Exploring Startup Activity: NYC vs. SF (03/05/18 - 03/12/18)

Running the startup miner uncovers great startups almost every day (like Thread Genius, Trove and Lively.) Side note: you can see the updated list of mined, high potential startups here. I started to get curious whether some value could also be extracted a 'meta-data' style analysis.

The output of the miner is the list of startups that were listed on AngelList the previous day per geographic region, I run it for NYC and SF Bay (note: you could also cut the newly listed startups by market, so you could scrape new blockchain, healthcare or AI startups from the previous day.) So now we can explore the raw number of startups listed on AngelList per week and the market composition of these startups. This could help to create a real time awareness of what founders are excited about and potential differences between regions. 

To explore this idea, I ran these numbers for the week of 03/05/18 to 03/12/18.

NYC_SF_listed.PNG

So we see approximately 1.7x number of startups listed in SF Bay than NYC. This seems to be much smaller than common wisdom suggests (given the prominent position SV holds in the tech community.) Indeed this data is mirrored in data from PwC Moneytree. Taking the median of the number of startups and the amount of capital deployed to NYC and SF Bay seed stage startups (since this most closely approximates AngelList startups) over the last 2 years we see a 2.1x number of startups in SV over NYC and a 2.0x in capital deployed.

The market breakdown for the NYC startups is shown below: 

NYC_marketmap.PNG

It might be hard to make any meaningful observations from this data in isolation [1]. But there are some we can see clearly. Consumer dominates and Blockchain and AI /ML/Data startups are low (based on my prior expectation.) But comparing with SF Bay will be most helpful. The market breakdown for SF Bay area startups for the previous week is shown below. 

SF_marketmap.PNG

Here we can see a (nice, somewhat predictable) balance between Enterprise Software and Consumer startups (this may be representative of the "maturity" of SF Bay as a startup ecosystem.) Healthcare and Blockchain seem low and Education surprisingly high. 
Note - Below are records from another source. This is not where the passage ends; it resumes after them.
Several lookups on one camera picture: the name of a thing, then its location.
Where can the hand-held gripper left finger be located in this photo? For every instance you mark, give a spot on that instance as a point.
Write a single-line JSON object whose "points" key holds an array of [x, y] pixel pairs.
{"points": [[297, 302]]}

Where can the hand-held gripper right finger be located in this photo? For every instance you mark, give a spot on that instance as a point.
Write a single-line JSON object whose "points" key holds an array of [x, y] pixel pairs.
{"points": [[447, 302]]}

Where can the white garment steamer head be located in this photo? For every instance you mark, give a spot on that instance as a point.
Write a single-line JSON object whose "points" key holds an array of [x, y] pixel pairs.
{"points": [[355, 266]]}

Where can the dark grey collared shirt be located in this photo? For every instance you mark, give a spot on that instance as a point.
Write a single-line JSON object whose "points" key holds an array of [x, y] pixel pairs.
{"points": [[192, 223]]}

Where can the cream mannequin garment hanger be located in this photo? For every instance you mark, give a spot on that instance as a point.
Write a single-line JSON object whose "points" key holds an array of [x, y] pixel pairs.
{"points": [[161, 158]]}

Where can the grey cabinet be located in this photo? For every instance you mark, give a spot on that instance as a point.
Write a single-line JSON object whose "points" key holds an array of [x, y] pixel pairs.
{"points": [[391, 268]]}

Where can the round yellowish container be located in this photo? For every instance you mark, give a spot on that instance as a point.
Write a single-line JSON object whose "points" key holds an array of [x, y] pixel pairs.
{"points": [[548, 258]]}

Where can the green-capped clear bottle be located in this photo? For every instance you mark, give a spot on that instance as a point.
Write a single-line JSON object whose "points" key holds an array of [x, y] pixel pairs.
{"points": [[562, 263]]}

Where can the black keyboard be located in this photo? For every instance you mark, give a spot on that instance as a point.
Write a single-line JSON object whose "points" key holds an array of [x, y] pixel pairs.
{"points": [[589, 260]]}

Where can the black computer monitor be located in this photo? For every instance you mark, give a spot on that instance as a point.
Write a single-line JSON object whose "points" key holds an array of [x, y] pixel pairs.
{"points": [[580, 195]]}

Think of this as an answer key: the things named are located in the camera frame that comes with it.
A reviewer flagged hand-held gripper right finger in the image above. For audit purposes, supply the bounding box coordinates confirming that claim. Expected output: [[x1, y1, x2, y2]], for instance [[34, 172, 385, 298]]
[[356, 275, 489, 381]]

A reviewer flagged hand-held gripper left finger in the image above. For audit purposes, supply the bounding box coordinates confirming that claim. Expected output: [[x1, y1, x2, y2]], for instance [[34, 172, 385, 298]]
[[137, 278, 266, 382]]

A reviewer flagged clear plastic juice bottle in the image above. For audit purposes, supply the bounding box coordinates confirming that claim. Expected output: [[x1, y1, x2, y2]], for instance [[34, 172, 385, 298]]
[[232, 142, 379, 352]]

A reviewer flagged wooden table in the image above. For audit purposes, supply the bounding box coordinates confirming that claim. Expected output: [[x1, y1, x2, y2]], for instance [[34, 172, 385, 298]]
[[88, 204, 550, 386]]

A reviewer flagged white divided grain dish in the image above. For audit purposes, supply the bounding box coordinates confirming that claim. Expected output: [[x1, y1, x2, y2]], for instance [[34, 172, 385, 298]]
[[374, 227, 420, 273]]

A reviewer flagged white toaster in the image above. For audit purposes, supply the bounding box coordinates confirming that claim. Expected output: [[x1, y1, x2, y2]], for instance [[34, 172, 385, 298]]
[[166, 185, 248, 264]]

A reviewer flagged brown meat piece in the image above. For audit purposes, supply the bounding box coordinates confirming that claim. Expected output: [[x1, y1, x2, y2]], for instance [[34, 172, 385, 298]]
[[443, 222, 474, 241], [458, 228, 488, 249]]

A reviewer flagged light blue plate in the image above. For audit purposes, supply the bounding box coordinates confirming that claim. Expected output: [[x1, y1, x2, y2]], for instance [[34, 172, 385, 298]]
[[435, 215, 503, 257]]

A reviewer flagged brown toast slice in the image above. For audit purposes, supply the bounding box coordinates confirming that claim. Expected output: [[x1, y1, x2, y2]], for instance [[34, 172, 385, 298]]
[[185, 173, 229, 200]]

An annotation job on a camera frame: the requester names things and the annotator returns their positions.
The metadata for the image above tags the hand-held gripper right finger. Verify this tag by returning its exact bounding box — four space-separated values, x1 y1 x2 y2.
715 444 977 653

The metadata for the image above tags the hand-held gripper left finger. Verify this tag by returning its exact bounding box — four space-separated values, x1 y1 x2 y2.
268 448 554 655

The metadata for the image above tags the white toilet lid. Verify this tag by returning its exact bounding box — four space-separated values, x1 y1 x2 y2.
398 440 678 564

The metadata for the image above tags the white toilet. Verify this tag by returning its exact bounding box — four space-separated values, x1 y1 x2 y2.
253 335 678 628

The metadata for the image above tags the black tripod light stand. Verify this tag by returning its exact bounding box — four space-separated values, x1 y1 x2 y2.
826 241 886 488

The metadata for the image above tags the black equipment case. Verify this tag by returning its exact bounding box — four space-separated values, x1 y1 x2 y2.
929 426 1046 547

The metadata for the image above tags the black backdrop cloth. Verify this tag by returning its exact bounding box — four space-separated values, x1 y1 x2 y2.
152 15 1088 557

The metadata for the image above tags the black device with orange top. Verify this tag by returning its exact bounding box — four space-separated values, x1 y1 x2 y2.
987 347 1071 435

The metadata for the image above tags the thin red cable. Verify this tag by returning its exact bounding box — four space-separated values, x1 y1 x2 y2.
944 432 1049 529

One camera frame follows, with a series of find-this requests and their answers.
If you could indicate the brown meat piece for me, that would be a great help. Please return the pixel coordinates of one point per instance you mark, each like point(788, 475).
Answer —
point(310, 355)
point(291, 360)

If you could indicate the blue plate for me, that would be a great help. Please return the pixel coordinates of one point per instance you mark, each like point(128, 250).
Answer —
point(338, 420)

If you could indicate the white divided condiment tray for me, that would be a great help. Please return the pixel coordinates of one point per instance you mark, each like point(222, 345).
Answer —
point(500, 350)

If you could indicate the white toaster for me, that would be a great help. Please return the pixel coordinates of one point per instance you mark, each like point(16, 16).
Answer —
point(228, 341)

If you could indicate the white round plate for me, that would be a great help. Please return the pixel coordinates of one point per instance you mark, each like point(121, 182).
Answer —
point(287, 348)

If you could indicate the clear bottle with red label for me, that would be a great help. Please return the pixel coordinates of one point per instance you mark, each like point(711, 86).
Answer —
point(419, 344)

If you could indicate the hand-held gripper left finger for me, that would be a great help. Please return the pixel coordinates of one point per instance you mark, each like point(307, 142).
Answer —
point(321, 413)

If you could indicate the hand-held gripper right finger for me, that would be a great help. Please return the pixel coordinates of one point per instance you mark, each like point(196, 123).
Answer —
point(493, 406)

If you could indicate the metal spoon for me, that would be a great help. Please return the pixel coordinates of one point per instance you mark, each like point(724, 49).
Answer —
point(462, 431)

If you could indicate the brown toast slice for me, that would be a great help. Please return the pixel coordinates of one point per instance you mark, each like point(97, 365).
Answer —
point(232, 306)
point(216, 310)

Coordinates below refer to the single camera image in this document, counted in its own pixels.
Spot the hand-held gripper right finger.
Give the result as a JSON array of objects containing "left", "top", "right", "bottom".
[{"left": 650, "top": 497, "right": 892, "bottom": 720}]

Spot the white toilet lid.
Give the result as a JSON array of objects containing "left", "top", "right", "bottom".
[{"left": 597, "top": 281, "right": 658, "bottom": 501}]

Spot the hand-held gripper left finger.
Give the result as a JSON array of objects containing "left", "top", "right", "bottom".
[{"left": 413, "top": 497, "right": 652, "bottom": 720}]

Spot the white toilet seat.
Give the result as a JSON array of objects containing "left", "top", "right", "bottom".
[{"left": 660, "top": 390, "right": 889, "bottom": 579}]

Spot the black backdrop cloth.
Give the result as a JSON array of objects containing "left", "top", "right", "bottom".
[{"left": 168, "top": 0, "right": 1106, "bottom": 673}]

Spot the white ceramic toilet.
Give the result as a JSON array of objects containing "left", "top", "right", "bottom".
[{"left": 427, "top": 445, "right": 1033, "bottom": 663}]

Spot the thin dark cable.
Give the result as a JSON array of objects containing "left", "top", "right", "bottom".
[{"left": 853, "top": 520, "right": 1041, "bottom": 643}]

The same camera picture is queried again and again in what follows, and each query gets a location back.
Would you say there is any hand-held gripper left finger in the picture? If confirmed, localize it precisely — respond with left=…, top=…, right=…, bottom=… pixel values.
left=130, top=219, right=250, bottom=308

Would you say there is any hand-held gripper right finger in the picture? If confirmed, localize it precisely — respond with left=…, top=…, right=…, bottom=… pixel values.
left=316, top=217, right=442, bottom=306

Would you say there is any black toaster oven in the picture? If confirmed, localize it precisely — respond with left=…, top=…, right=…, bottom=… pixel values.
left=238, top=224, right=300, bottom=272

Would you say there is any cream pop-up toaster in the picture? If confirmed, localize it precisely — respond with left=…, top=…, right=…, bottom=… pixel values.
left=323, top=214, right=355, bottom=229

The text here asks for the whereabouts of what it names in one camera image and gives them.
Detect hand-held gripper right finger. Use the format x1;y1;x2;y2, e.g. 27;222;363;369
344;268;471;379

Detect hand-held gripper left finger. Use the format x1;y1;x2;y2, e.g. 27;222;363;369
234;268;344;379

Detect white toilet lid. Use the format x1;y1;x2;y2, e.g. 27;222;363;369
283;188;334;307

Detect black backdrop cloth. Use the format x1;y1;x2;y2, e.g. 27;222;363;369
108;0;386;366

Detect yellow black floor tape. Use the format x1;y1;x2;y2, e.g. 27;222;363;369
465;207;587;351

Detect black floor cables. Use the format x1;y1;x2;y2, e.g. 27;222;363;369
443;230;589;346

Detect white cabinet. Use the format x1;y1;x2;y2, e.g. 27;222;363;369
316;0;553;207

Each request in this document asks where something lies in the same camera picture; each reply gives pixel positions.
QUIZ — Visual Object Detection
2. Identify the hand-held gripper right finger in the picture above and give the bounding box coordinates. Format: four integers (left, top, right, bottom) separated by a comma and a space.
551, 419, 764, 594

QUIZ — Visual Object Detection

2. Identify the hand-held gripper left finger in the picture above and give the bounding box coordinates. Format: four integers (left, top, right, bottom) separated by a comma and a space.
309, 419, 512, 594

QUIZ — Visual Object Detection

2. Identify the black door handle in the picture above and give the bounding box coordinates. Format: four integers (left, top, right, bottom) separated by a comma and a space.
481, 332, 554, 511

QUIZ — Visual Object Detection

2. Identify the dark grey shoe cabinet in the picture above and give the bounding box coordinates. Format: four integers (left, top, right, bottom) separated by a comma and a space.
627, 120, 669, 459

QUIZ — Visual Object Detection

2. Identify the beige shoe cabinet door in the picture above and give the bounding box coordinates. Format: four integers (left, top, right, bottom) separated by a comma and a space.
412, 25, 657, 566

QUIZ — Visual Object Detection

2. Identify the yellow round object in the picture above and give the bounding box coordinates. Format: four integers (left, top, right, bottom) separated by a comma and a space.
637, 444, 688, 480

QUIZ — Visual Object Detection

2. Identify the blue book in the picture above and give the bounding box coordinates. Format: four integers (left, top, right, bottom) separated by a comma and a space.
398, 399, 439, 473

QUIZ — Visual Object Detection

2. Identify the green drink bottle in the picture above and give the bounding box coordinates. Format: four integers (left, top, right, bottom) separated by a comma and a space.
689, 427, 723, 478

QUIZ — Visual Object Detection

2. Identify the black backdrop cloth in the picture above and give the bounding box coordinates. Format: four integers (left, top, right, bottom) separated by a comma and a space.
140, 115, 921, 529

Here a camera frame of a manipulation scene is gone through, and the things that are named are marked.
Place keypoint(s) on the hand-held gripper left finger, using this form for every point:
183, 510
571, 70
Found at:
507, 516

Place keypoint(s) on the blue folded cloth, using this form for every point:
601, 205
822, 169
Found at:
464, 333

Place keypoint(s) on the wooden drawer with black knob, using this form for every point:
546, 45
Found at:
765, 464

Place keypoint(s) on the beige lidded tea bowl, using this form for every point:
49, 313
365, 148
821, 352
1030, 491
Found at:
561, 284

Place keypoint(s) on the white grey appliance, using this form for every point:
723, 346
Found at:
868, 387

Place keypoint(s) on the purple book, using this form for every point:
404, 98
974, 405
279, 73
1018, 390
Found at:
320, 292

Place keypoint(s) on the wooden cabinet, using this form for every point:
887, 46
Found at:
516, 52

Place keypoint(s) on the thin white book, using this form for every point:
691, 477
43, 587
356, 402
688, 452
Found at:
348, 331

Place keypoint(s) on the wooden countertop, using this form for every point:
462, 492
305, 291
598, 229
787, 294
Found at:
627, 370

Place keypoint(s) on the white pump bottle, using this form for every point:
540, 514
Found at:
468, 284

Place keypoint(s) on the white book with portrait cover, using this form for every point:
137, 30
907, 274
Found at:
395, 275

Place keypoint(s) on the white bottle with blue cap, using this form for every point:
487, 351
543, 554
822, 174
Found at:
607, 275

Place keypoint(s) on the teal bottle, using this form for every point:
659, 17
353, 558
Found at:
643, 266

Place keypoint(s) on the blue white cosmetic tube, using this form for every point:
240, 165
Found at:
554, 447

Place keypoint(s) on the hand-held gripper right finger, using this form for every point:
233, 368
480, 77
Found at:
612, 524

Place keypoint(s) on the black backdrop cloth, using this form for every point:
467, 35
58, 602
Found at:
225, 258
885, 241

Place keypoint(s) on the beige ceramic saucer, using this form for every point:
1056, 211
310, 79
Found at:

As common VC wisdom suggests, I think the (ongoing) market examination of these startup ecosystems will be helpful in a contradictory way: the best startups are often tackling markets that are not hot (home sharing, transportation, social etc.) and many are resistant to, and in fact break rigid data structures by definition being highly innovative (which is precisely the point.)

I'm looking forward to continuing this series (with more than just one weeks worth of data!)

Notes:

[1] AngelList's UI allows users to write free form text for their market categorization when creating a new startup profile. If it matches a previous tag it autofills but if not a new market tag can be created. This makes it a little difficult to run analytics (some of the best market categories for scraped startups last week include: swimming, USA and livestock options.) So i created my own 'umbrella' market tags to consolidate free form text tags. Disclaimer obviously this could introduce distortion, but it is assumed to be negligible.